The animals don't become homeless. They simply cease to exist. It's arguably more humane than what happens to real farm animals during a foreclosure.

Farm Design Tips

  • Spread your spawners out. The animals roam around the stone, not the house sign. A cow spawner in the northwest corner and a chicken spawner in the southeast creates a proper farmstead layout.
  • Fence it in. Place your spawners inside areas bordered by fences or hedges for a realistic pen look. The animals don't actually respect the fences, but the aesthetic is nice.
  • Pair with crafting stations. Sheep spawner + spinning wheel + loom = wool empire. Cow spawner near a kitchen area = dairy farm vibes. Chicken spawner near... well, anywhere you want eggs on the ground.
  • Go full ranch. Horses + Great Harts + Bulls across a large property with open grass tiles makes for an impressive estate. Your visitors will be mildly impressed before asking if you have any 120 powerscrolls.
  • The chaos farm.
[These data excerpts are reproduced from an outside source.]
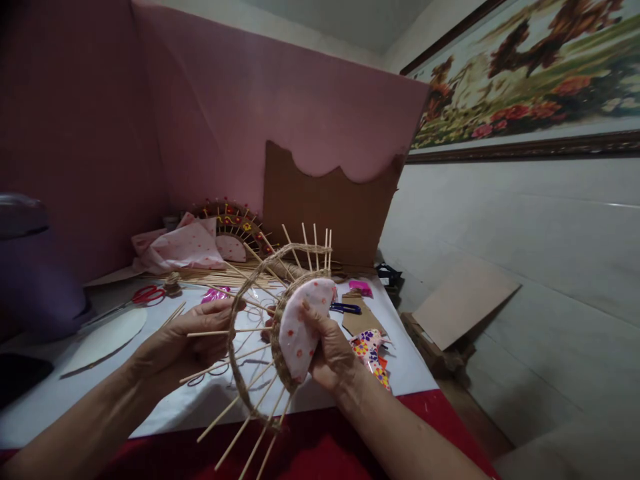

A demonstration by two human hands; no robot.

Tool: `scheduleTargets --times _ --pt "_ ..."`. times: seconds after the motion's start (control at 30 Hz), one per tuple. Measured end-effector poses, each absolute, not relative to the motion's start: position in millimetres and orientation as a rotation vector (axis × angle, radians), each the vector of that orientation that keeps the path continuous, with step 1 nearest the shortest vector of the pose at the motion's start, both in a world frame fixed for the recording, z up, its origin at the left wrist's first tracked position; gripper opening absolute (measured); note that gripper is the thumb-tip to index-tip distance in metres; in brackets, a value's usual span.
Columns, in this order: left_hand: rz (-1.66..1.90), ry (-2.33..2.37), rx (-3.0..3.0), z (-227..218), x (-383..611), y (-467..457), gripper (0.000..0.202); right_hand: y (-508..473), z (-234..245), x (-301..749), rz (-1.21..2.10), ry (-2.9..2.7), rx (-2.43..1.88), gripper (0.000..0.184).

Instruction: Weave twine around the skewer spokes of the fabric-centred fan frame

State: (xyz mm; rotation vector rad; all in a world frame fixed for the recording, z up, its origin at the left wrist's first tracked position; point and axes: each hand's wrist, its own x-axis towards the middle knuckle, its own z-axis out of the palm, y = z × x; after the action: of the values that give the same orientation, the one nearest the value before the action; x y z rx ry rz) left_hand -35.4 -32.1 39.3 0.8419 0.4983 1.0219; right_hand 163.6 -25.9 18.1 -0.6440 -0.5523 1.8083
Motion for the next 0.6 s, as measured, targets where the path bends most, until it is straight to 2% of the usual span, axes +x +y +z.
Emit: scheduleTargets --times 0.6 --pt "0.984 0.655 0.914 39.3 -31.6 -34.8 0.012 -24.3 20.9 164.9 1.825 -0.558 -0.581 0.019"
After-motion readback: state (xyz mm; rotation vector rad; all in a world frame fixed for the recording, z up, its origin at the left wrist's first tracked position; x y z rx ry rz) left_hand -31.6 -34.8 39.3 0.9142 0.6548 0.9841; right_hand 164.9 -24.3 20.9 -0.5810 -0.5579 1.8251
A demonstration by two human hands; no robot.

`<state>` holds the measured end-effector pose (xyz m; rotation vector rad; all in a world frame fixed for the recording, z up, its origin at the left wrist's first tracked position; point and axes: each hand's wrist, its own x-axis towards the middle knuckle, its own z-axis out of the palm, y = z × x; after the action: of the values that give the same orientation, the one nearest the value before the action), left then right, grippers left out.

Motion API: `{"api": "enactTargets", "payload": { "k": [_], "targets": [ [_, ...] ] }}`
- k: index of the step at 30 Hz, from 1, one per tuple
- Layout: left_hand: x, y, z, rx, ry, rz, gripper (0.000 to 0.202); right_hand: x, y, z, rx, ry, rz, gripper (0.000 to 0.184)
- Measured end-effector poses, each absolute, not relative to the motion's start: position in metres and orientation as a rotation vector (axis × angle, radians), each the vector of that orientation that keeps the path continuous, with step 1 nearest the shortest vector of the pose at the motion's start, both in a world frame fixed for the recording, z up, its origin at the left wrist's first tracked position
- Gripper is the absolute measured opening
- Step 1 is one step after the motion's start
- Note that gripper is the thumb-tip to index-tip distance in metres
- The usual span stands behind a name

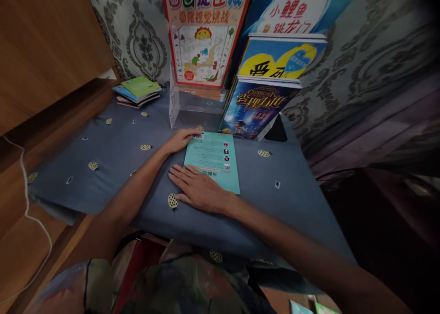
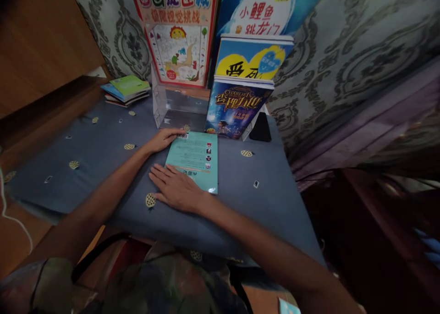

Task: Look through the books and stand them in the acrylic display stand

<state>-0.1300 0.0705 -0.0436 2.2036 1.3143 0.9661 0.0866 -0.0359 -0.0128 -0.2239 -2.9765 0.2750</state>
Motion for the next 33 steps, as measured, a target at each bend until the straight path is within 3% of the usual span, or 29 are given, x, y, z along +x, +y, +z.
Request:
{"api": "enactTargets", "payload": {
  "k": [12,26,33],
  "targets": [
    [-0.129,0.067,-0.044,2.258,1.272,0.962,0.038,0.121,-0.043,-0.018,-0.391,-2.902,0.263,0.065],
    [-0.126,0.062,-0.04,2.299,1.315,0.935,0.039,0.177,-0.036,-0.028,-0.746,-2.751,0.244,0.061],
    [-0.112,0.046,-0.026,2.473,1.564,0.666,0.048,0.184,-0.031,-0.035,-0.867,-2.65,0.334,0.062]
  ]
}}
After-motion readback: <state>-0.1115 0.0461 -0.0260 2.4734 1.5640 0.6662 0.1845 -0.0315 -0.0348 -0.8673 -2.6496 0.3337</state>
Place one of every spawner and let two dozen animals roam freely around your castle. It won't be organized. It won't be pretty. But it will be memorable.

Frequently Asked Questions

Q: Can other people interact with my animals?

A: Yes. Anyone can milk, shear, collect eggs, tame, or butcher your animals. Only you can place or redeed the spawner. Think of yourself as a benevolent farm landlord.

Q: What if someone tames all my animals?

A: They respawn. You cannot be out-farmed.

Q: Do the animals fight back if attacked?

A: They use Aggressor mode, meaning they only fight if hit first. Except bulls. Bulls have enough stats to make you briefly reconsider your life choices.

Q: Can I place spawners outside my house?

A: Up to 4 tiles from your house walls. Perfect for outdoor pens, corrals, and that rustic pastoral look you've been going for since 1997.

Q: Is there a limit to how many spawners I can have?

A: No hard limit. One deed, one spawner. Got twelve deeds? Congratulations, you now run an industrial farming operation.

Q: Why would I want cats? They don't do anything.

A: Correct. Just like real cats. That's the feature.

Q: Do chickens actually lay eggs on my floor?

A: Yes. Every hour. On the ground. In your house. They will never apologize.